### What you should do
Scan the lines below for the string "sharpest" and copy every one that has it.

==============================

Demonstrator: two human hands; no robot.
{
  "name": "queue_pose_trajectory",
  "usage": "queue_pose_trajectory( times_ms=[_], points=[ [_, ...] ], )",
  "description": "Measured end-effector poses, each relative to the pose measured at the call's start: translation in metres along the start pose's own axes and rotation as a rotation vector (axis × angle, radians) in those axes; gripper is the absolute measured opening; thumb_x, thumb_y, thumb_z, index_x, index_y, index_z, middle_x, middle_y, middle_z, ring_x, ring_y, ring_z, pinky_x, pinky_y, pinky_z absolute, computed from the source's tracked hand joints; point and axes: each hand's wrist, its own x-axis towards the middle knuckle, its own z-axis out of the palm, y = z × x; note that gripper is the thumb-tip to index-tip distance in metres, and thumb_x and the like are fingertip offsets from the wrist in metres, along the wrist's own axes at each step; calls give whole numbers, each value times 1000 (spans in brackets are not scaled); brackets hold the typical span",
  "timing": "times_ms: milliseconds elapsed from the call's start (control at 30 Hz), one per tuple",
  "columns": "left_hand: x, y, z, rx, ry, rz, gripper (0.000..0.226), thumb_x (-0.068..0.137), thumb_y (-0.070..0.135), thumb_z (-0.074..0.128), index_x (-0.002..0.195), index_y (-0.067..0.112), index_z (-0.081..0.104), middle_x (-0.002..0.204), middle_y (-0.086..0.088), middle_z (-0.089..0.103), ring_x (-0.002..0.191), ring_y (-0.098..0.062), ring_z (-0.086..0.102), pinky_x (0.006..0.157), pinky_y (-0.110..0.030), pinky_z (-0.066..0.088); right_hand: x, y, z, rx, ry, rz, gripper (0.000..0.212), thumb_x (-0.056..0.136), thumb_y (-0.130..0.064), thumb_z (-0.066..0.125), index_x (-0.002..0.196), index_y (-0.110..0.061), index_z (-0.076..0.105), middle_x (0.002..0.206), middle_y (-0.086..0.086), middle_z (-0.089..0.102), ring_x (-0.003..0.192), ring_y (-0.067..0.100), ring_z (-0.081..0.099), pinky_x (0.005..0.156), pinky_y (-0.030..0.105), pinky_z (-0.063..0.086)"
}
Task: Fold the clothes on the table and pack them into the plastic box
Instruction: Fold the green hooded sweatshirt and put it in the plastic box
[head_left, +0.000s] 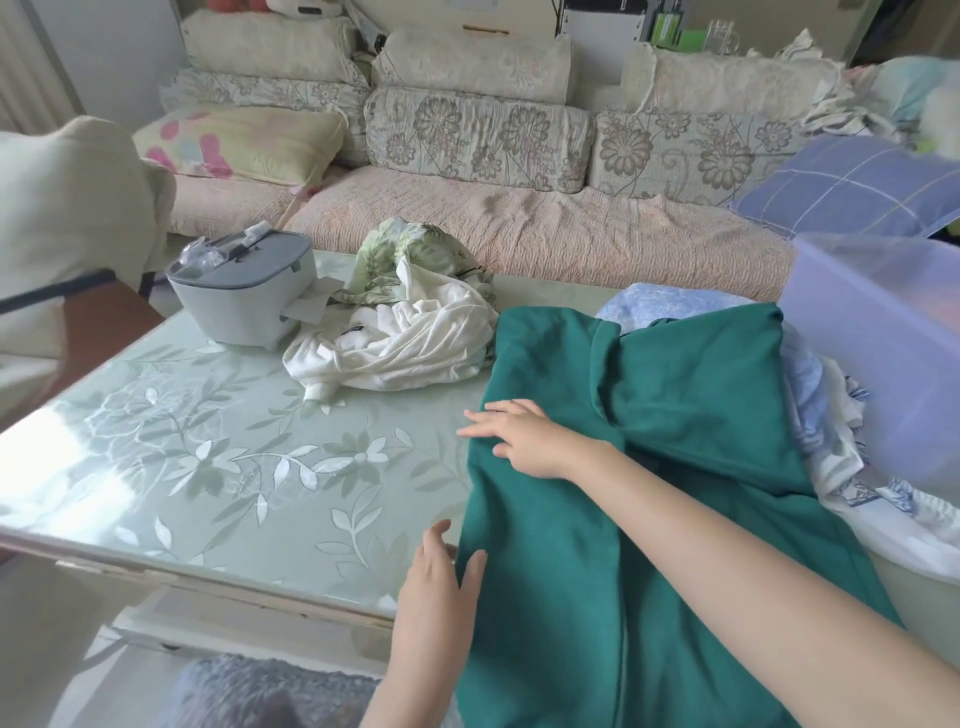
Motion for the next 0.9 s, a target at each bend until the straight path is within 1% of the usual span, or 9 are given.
queue_pose_trajectory(
  times_ms=[167,267,433,600,667,700,767,833,900],
  points=[
    [14,3,-6,84,-48,-93,25,95,44,47,97,20,54,91,3,60,97,-22,57,72,-29,38,11,-2,0,-210,-112,-44,54,93,-2,45,138,-33,46,151,-11,31,144,21,6,118,38,-9],
    [11,3,-9,209,-83,-77,39,97,45,41,69,18,37,69,3,49,85,-29,55,64,-32,32,11,-7,-4,-345,17,-116,33,90,-9,57,119,-24,59,130,-5,46,137,22,17,114,40,-15],
    [-2,0,-11,348,-16,-36,31,100,47,27,92,19,35,94,-7,66,96,-32,61,74,-34,41,17,-11,-9,-414,154,-104,17,86,-26,63,103,-26,67,115,-8,53,127,21,26,113,39,-4],
    [-14,1,-15,388,-8,41,28,99,48,34,105,21,36,83,1,59,93,-27,62,64,-32,34,10,-3,7,-337,226,-85,15,89,-22,61,103,-25,66,115,-10,54,115,17,40,100,30,24],
    [-16,-2,-14,480,88,86,38,86,46,62,88,20,35,61,2,53,68,-26,65,43,-30,25,7,-1,15,-310,249,-71,14,89,-19,61,102,-23,66,117,-9,55,114,16,42,99,27,28],
    [-17,-4,-14,527,80,124,57,66,44,81,78,20,31,45,3,37,46,-22,59,36,-24,8,6,-1,17,-298,254,-62,15,89,-17,60,102,-22,66,119,-9,55,115,17,43,99,27,29],
    [-15,-8,-9,532,62,198,77,34,38,95,68,21,28,32,3,18,23,-15,41,45,-16,-11,5,-5,18,-279,219,-23,21,90,-14,59,109,-21,64,130,-6,53,121,18,42,101,29,31],
    [-20,-9,-3,579,54,230,72,24,28,97,62,20,37,33,2,35,25,-15,42,37,-18,-4,1,-9,13,-216,167,32,41,90,-14,60,130,-23,54,151,-4,35,132,19,34,110,33,26],
    [-23,-5,-6,612,65,258,71,22,17,96,77,16,51,64,-1,58,48,-18,57,35,-23,31,-11,-9,3,-153,176,87,58,91,-19,61,144,-26,39,159,-5,15,141,18,24,117,41,16]
  ],
)
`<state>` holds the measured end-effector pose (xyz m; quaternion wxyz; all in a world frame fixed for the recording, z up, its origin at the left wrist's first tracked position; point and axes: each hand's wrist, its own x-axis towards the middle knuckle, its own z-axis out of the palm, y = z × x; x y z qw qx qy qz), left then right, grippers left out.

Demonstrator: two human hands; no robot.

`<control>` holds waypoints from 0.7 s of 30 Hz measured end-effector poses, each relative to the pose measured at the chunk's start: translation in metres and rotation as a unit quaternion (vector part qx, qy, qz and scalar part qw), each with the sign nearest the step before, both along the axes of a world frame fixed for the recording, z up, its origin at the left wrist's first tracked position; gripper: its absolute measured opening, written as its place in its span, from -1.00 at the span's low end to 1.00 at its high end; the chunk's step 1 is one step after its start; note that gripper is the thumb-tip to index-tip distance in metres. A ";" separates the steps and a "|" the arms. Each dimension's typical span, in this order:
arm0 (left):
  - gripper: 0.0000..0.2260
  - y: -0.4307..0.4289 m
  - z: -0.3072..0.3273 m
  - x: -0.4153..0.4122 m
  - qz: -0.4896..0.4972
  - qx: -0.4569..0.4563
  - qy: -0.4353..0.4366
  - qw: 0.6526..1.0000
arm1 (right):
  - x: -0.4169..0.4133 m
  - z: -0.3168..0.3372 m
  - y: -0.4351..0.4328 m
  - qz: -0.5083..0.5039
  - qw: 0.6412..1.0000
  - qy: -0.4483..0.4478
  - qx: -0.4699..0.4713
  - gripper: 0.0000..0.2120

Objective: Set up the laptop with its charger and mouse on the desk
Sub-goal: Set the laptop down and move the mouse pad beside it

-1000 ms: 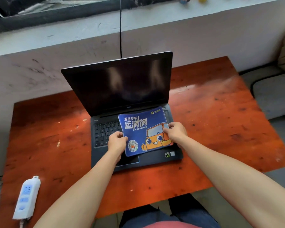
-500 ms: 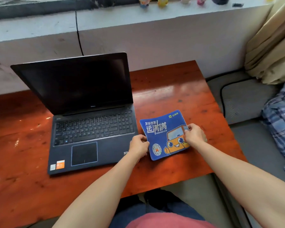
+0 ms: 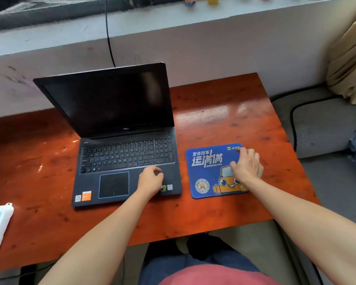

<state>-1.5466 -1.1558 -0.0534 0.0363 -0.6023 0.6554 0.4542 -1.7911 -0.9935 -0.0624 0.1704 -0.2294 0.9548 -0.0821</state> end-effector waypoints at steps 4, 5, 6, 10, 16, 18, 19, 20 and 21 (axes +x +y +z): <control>-0.79 -0.025 0.012 0.040 0.029 -0.058 -0.047 0.997 | 0.033 0.009 -0.046 0.066 0.995 -0.072 -0.034 -0.63; -0.79 -0.034 0.014 0.053 0.042 -0.067 -0.058 0.995 | 0.046 0.011 -0.059 0.081 0.992 -0.092 -0.043 -0.64; -0.80 -0.040 0.015 0.062 0.053 -0.072 -0.069 0.994 | 0.056 0.013 -0.068 0.087 0.989 -0.111 -0.051 -0.65; -0.78 -0.072 0.016 0.102 0.087 -0.109 -0.121 0.983 | 0.093 0.012 -0.100 0.097 0.980 -0.164 -0.060 -0.62; -0.60 -0.122 0.014 0.156 0.112 -0.120 -0.188 0.968 | 0.130 -0.006 -0.138 -0.017 0.975 -0.215 -0.051 -0.51; -0.59 -0.136 0.010 0.169 0.118 -0.092 -0.166 0.975 | 0.136 -0.009 -0.147 -0.075 0.972 -0.215 -0.055 -0.54; -0.60 -0.144 0.007 0.177 0.117 -0.073 -0.152 0.979 | 0.139 -0.013 -0.153 -0.107 0.970 -0.211 -0.057 -0.54; -0.61 -0.150 0.005 0.182 0.112 -0.061 -0.137 0.982 | 0.142 -0.015 -0.159 -0.142 0.966 -0.210 -0.060 -0.53; -0.61 -0.157 0.003 0.188 0.108 -0.053 -0.127 0.984 | 0.146 -0.018 -0.164 -0.178 0.959 -0.211 -0.068 -0.50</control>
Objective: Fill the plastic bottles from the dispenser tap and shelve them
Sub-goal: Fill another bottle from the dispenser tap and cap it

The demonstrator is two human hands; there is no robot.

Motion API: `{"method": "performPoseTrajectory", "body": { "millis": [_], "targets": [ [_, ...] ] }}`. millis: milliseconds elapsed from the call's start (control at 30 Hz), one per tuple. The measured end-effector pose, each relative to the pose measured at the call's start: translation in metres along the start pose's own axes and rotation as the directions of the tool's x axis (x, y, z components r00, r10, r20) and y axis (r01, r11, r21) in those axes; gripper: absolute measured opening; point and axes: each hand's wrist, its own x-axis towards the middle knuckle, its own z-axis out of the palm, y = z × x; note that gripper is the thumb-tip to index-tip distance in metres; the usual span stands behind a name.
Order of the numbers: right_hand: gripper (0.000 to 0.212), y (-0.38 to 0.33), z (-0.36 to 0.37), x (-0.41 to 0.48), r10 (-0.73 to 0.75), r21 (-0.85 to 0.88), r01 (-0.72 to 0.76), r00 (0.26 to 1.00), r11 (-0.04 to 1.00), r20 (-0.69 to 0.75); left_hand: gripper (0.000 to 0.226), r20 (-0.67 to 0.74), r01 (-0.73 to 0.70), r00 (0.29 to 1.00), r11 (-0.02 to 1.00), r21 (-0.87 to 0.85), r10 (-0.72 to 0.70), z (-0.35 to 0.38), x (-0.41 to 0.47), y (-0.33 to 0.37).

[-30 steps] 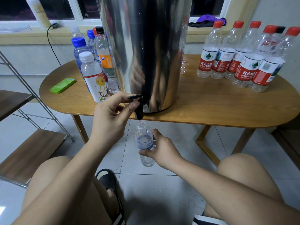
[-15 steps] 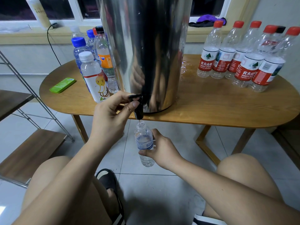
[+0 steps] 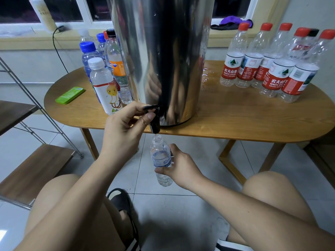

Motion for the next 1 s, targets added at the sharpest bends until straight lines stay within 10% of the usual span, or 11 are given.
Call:
{"method": "performPoseTrajectory", "body": {
  "millis": [1000],
  "targets": [
    [0.062,0.0034,0.0012,0.0012,0.001,0.0,-0.001,1.0,1.0,-0.005,0.008,0.012,0.015,1.0,1.0,-0.027,-0.015,0.0001,0.0,-0.0064]
  ]
}}
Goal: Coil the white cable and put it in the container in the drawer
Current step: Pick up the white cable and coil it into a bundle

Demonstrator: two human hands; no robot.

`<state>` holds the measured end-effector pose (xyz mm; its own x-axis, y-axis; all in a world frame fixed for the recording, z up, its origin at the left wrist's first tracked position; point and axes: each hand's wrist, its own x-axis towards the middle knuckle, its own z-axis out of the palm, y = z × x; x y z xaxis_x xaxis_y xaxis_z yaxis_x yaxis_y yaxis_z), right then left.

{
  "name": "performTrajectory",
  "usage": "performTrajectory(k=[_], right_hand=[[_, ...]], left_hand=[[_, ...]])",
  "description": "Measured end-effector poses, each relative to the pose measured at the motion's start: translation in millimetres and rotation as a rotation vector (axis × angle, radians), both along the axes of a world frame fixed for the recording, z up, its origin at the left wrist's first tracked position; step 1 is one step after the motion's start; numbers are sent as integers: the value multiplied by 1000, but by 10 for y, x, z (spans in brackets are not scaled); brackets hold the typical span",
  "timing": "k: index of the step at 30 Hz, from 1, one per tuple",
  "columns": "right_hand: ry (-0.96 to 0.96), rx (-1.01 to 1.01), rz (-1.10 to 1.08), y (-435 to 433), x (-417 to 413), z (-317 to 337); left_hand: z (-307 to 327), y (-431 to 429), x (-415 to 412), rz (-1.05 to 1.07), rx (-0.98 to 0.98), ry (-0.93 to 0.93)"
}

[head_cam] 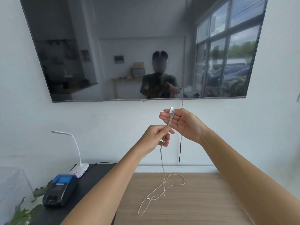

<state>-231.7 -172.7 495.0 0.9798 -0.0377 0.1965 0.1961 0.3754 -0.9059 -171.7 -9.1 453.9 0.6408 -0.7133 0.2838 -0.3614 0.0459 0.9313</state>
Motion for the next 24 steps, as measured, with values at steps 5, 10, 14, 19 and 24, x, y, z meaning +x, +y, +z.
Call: performTrajectory(k=[5, 10, 14, 19, 24], right_hand=[[-13, 99, 91, 1, -40, 68], [38, 136, 238, -21, -138, 153], [128, 21, 378, -9, -181, 65], [207, -85, 409, 1, -165, 50], [212, -52, 365, -85, -197, 106]], left_hand=[[-186, 59, 88, -234, -2, 315], [-240, 196, 283, -226, 78, 467], [157, 171, 375, -68, 177, 293], [860, 73, 281, -10, 366, -19], [1127, 21, 125, 119, 417, -174]])
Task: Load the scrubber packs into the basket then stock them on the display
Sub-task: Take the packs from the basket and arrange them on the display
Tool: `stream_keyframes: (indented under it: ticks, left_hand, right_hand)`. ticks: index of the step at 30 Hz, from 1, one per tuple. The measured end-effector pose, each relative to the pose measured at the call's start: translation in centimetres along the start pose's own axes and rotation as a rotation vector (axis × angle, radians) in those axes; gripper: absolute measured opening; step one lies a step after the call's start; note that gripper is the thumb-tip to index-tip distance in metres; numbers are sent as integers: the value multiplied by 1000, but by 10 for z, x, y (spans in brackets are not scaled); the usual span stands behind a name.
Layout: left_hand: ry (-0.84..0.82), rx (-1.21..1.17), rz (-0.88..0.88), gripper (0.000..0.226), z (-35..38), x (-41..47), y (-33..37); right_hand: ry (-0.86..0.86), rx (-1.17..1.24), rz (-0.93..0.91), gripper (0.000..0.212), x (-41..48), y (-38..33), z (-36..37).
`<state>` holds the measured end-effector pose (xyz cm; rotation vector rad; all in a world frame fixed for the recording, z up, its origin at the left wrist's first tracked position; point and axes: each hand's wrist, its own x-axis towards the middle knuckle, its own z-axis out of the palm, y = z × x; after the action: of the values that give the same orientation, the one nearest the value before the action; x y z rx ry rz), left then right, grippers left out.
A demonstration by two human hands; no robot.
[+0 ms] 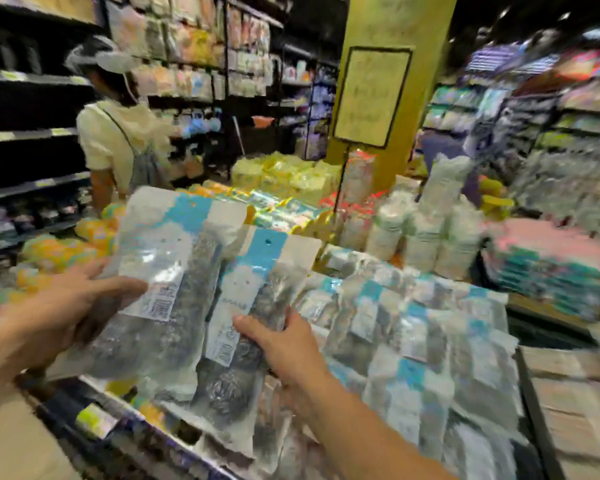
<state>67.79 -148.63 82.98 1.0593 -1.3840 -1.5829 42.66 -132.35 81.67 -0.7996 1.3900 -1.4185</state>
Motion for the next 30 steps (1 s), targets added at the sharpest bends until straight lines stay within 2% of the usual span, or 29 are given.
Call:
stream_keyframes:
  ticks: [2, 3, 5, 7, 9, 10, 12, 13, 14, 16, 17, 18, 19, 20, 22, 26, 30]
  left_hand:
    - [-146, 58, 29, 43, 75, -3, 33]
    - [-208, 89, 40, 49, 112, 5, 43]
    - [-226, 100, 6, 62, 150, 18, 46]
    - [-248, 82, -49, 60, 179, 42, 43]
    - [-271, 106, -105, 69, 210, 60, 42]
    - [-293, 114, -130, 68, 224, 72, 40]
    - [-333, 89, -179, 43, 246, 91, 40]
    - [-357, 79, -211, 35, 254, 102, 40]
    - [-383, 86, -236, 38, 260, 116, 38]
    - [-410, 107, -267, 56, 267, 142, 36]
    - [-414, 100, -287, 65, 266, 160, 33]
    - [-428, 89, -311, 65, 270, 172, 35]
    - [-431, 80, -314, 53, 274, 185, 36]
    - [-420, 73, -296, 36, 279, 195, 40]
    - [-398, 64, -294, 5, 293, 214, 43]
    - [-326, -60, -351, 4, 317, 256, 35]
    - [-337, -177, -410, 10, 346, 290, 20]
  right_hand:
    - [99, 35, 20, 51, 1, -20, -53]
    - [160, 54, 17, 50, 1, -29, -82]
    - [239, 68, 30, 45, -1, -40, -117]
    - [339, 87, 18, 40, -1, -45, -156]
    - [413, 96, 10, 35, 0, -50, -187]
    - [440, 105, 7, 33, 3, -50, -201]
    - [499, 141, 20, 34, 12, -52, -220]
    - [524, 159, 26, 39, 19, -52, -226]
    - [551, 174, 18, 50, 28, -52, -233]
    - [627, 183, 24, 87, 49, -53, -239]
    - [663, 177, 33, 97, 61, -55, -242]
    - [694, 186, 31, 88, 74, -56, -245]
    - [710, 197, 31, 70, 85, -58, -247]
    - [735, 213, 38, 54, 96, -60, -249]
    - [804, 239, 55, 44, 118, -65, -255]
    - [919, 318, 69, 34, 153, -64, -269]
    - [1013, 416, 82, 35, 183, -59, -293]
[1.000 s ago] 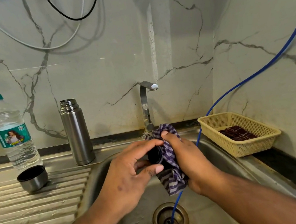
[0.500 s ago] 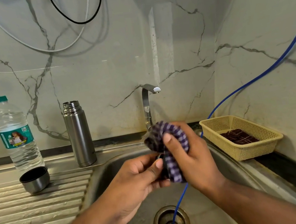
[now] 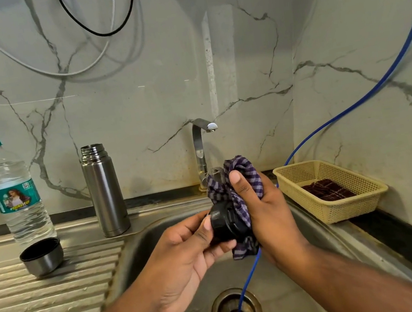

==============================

### Answer space
Motion for the next 1 s, targets added at the sharpest bends until straight lines stay within 10% of the usual span, or 11 are given.
Motion for the next 30 steps (1 s), targets added at the sharpest bends until straight lines stay within 2% of the usual span, or 29 are given.

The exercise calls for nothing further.